- Your assignment:
What is needed here is every entry, retyped exactly.

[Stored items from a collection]
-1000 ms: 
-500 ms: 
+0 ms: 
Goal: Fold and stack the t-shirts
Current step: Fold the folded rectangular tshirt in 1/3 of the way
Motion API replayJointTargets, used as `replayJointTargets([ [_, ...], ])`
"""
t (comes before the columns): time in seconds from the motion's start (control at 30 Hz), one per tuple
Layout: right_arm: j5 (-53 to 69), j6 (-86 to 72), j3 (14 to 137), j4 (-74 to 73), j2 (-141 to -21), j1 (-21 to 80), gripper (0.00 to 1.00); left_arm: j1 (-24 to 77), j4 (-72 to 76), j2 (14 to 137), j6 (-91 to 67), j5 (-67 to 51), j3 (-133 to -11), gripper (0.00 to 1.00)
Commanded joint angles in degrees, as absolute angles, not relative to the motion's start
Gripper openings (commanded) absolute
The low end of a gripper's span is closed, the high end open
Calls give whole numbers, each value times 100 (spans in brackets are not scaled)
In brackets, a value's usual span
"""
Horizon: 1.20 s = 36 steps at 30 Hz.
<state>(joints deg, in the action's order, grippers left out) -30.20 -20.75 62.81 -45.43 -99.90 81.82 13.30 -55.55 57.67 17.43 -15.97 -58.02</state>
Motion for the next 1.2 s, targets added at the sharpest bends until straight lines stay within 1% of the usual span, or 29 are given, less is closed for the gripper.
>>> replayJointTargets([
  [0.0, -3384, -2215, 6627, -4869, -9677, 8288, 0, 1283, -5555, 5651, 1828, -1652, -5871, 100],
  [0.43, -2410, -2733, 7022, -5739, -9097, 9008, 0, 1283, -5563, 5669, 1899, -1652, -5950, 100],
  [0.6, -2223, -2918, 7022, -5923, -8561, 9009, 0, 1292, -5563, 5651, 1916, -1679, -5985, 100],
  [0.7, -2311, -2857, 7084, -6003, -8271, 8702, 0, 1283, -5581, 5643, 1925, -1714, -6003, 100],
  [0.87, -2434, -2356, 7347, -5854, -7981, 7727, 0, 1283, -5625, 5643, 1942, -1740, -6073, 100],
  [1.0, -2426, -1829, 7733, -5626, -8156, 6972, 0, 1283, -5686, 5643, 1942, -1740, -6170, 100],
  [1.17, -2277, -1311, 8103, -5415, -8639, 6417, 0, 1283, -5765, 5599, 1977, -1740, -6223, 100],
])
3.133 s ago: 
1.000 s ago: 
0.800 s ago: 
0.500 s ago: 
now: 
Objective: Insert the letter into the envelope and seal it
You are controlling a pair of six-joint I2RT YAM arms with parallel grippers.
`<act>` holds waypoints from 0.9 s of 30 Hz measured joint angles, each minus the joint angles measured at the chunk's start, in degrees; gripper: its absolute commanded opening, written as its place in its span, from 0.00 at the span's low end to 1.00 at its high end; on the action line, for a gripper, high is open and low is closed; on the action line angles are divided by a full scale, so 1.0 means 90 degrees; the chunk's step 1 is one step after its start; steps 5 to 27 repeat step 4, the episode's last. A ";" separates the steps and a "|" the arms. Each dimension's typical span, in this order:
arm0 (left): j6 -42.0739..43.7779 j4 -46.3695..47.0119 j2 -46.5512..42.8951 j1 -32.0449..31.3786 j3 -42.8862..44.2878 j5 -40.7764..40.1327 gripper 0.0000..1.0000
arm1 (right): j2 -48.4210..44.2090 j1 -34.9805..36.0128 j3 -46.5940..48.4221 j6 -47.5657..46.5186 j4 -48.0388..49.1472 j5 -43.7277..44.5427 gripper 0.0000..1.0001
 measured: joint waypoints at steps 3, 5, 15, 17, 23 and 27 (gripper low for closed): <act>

- Written solution:
-1000 ms: 
-500 ms: 
+0 ms: 
Goal: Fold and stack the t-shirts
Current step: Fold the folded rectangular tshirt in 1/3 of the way
Motion API replayJointTargets, used as `replayJointTargets([ [_, ...], ])`
"""
t (comes before the columns): time in seconds from the motion's start (control at 30 Hz), one per tuple
Layout: right_arm: j5 (-53 to 69), j6 (-86 to 72), j3 (14 to 137), j4 (-74 to 73), j2 (-141 to -21), j1 (-21 to 80), gripper (0.00 to 1.00); left_arm: j1 (-24 to 77), j4 (-72 to 76), j2 (14 to 137), j6 (-91 to 67), j5 (-67 to 51), j3 (-133 to -11), gripper (0.00 to 1.00)
Commanded joint angles in degrees, as absolute angles, not relative to the motion's start
Gripper openings (commanded) absolute
The low end of a gripper's span is closed, the high end open
Calls give whole numbers, each value times 100 (spans in brackets are not scaled)
In brackets, a value's usual span
"""
Horizon: 1.20 s = 36 steps at 30 Hz.
<state>(joints deg, in the action's order, grippers left out) -30.20 -20.75 62.81 -45.43 -99.90 81.82 13.30 -55.55 57.67 17.43 -15.97 -58.02</state>
Motion for the next 1.2 s, targets added at the sharpest bends until straight lines stay within 1% of the usual span, or 29 are given, less is closed for the gripper.
>>> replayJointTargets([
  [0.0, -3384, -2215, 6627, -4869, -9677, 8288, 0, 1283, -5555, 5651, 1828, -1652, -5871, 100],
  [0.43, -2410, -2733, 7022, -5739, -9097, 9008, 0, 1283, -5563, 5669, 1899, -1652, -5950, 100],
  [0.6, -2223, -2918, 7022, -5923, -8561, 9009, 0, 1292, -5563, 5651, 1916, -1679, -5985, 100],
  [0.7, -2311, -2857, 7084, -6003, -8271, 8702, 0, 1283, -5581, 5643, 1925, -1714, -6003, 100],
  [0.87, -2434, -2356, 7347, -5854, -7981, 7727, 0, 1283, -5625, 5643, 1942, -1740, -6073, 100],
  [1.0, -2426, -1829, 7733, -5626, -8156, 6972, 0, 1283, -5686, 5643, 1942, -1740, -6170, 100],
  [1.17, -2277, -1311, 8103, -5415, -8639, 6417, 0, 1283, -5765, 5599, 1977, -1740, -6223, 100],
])
3.133 s ago: 
1.000 s ago: 
0.800 s ago: 
0.500 s ago: 
now: 
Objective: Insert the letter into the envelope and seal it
You are controlling a pair of six-joint I2RT YAM arms with parallel grippers.
`<act>` holds waypoints from 0.9 s of 30 Hz measured joint angles, each minus the joint angles measured at the chunk's start, in degrees; gripper: its absolute commanded opening, written as its place in its span, from 0.00 at the span's low end to 1.00 at its high end; on the action line, for a gripper, high is open and low is closed; on the action line angles are divided by a full scale, so 1.0 means 90 degrees; the chunk's step 1 is one step after its start; steps 5 to 27 repeat step 4, the episode's last. A ";" separates the steps and a "|" the arms. Each dimension's typical span, in this order:
arm0 (left): j6 -42.0739..43.7779 j4 -46.3695..47.0119 j2 -46.5512..42.8951 j1 -32.0449..31.3786 j3 -42.8862..44.2878 j5 -40.7764..40.1327 gripper 0.0000..1.0000
arm1 (right): j2 -48.4210..44.2090 j1 -34.9805..36.0128 j3 -46.5940..48.4221 j6 -47.5657..46.5186 j4 -48.0388..49.1472 j5 -43.7277..44.5427 gripper 0.0000..1.0001
 measured: joint waypoints at steps 3, 5, 15, 17, 23 and 27 (gripper low for closed): <act>

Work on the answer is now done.